* _Work instruction_
The records below hold a stretch from the line with "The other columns" through the line with "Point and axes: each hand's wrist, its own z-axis"; return exactly those lines, ends included, and nothing more.

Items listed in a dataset

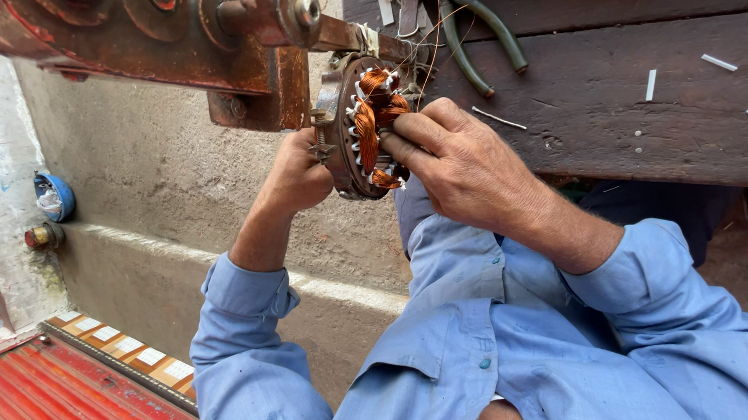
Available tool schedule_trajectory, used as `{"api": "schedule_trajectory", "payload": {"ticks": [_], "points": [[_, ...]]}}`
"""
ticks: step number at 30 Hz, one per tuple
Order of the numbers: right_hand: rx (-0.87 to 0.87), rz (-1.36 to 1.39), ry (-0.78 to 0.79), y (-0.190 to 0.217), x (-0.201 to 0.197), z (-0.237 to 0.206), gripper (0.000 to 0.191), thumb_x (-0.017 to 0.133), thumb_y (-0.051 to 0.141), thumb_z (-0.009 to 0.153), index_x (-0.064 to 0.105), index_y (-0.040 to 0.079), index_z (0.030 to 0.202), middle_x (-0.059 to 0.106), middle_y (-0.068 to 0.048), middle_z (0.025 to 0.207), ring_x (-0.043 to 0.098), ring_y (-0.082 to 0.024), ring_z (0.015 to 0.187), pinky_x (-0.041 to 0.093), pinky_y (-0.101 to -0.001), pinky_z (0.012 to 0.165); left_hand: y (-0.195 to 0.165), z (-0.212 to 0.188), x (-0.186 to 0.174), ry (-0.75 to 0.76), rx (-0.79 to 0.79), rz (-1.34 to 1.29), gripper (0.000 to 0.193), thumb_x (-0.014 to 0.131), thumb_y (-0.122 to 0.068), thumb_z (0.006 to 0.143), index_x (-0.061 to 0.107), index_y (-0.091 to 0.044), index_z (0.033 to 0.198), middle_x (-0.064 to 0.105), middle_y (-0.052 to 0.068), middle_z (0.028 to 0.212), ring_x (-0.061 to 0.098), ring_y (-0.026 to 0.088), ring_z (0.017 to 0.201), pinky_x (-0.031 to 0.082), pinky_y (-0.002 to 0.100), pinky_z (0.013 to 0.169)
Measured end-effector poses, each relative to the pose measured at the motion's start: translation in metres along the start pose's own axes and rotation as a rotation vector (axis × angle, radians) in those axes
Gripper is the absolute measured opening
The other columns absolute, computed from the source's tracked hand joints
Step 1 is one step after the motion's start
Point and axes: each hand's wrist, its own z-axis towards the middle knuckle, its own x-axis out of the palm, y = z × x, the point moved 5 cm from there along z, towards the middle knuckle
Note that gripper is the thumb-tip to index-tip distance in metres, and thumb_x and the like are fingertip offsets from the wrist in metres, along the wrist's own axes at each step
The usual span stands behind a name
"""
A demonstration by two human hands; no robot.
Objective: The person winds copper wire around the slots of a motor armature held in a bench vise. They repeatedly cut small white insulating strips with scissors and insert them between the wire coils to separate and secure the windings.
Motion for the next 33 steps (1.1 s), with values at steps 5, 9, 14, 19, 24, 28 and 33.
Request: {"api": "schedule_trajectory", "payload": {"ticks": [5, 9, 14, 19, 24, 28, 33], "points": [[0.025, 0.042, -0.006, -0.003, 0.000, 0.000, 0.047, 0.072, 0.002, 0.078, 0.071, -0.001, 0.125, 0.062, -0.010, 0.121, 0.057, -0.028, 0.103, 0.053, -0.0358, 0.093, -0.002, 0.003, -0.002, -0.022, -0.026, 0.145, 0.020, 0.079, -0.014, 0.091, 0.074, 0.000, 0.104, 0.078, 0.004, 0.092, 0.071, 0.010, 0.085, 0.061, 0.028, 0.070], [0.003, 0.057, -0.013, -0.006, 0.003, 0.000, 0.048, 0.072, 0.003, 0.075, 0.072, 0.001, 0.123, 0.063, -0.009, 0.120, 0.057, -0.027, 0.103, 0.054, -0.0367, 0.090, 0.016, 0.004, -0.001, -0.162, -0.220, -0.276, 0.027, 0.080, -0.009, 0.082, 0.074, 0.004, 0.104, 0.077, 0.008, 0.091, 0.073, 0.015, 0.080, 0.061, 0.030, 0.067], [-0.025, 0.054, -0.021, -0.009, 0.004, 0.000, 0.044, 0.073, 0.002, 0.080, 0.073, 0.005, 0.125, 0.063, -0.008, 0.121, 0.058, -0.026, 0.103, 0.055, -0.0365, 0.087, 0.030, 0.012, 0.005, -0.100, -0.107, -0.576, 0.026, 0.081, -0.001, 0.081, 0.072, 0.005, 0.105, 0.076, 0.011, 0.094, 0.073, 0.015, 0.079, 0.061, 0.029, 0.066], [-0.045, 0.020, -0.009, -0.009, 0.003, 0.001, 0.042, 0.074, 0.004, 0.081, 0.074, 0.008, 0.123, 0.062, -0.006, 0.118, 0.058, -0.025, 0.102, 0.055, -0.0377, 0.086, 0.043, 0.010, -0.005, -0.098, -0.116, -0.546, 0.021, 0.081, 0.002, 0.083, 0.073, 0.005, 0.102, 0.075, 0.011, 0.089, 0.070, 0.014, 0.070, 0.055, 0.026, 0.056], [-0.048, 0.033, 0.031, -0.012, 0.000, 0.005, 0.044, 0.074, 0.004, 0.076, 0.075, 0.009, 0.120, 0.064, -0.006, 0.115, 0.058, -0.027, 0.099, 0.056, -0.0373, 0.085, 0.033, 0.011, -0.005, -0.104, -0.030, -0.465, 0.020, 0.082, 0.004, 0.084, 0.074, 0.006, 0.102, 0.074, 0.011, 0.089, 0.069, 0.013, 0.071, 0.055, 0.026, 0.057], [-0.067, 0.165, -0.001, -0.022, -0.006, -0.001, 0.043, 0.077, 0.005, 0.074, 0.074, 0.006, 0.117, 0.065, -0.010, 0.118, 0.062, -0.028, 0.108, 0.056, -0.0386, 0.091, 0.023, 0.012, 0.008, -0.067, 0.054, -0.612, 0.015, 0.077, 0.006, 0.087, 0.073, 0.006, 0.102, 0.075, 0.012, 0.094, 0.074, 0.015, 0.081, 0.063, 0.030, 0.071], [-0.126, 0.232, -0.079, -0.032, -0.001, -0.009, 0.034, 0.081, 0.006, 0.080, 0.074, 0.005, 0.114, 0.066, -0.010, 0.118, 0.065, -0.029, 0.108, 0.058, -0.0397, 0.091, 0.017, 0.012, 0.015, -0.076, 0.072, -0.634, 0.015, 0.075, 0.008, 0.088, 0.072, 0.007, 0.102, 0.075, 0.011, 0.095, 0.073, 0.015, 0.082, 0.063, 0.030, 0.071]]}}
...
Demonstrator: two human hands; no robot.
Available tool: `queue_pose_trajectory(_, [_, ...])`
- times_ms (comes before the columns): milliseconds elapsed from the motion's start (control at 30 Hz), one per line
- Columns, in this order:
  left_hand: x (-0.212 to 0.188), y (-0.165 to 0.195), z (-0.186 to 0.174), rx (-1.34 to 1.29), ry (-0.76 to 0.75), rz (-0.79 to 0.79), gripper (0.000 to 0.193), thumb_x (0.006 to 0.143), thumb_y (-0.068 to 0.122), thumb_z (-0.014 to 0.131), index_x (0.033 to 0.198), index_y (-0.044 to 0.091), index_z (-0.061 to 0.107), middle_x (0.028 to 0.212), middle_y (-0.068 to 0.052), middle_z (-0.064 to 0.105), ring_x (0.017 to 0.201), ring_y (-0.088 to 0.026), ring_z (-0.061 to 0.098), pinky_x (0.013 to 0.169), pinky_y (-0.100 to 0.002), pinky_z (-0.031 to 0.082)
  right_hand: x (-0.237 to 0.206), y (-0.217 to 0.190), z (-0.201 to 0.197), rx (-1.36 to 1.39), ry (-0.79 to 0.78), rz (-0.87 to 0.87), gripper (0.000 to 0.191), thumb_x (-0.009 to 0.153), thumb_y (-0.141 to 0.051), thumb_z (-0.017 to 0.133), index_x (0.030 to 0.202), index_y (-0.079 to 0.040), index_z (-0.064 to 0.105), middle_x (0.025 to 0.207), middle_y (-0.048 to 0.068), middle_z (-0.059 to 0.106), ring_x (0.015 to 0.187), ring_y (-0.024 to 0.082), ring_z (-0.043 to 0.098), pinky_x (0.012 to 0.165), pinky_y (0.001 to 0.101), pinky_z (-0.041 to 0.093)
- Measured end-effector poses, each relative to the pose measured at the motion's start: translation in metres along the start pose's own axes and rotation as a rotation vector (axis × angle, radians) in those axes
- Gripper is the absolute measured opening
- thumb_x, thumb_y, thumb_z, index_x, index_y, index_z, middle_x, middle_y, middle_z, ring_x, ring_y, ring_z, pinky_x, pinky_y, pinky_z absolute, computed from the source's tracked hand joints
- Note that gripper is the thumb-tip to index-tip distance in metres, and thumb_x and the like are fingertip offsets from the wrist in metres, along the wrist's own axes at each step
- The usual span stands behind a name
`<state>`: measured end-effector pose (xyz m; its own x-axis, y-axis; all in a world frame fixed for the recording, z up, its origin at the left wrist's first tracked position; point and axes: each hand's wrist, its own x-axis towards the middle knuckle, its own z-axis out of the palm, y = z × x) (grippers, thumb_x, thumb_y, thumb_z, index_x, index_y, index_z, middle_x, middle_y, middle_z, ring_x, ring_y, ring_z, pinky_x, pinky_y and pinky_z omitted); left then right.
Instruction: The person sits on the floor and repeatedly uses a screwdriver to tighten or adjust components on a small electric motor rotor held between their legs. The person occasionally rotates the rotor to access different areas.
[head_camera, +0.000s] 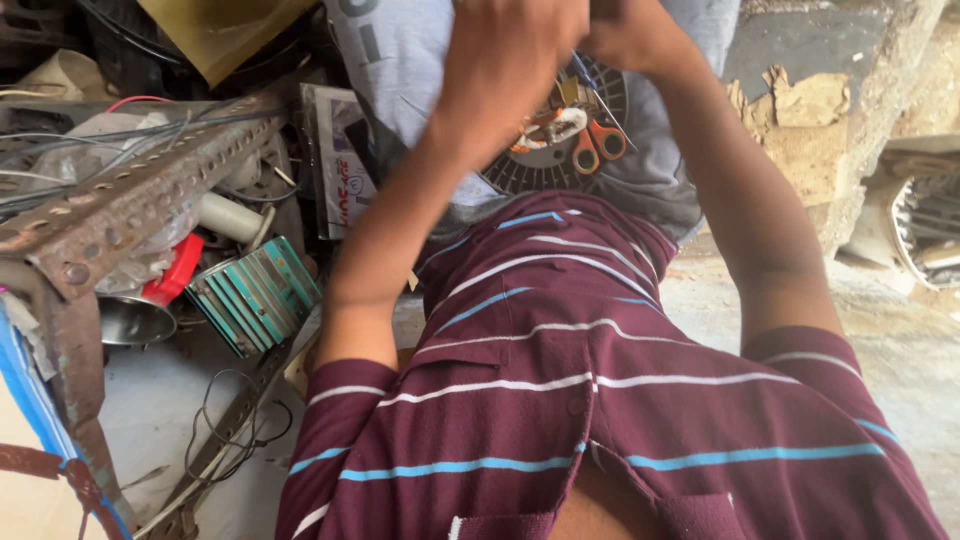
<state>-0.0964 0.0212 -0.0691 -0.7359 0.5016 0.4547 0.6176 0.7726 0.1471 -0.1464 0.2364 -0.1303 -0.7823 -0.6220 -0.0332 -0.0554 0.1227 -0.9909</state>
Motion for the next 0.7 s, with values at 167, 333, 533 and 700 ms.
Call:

* _Response to this task_
The other columns absolute, computed from the source's tracked hand joints
Step 1 is one step after the motion's start
Point and axes: each hand's wrist, its own z-axis towards the middle knuckle, its own x-axis out of the palm, y = z × x, the point moved 5 cm from there along z, towards the middle knuckle

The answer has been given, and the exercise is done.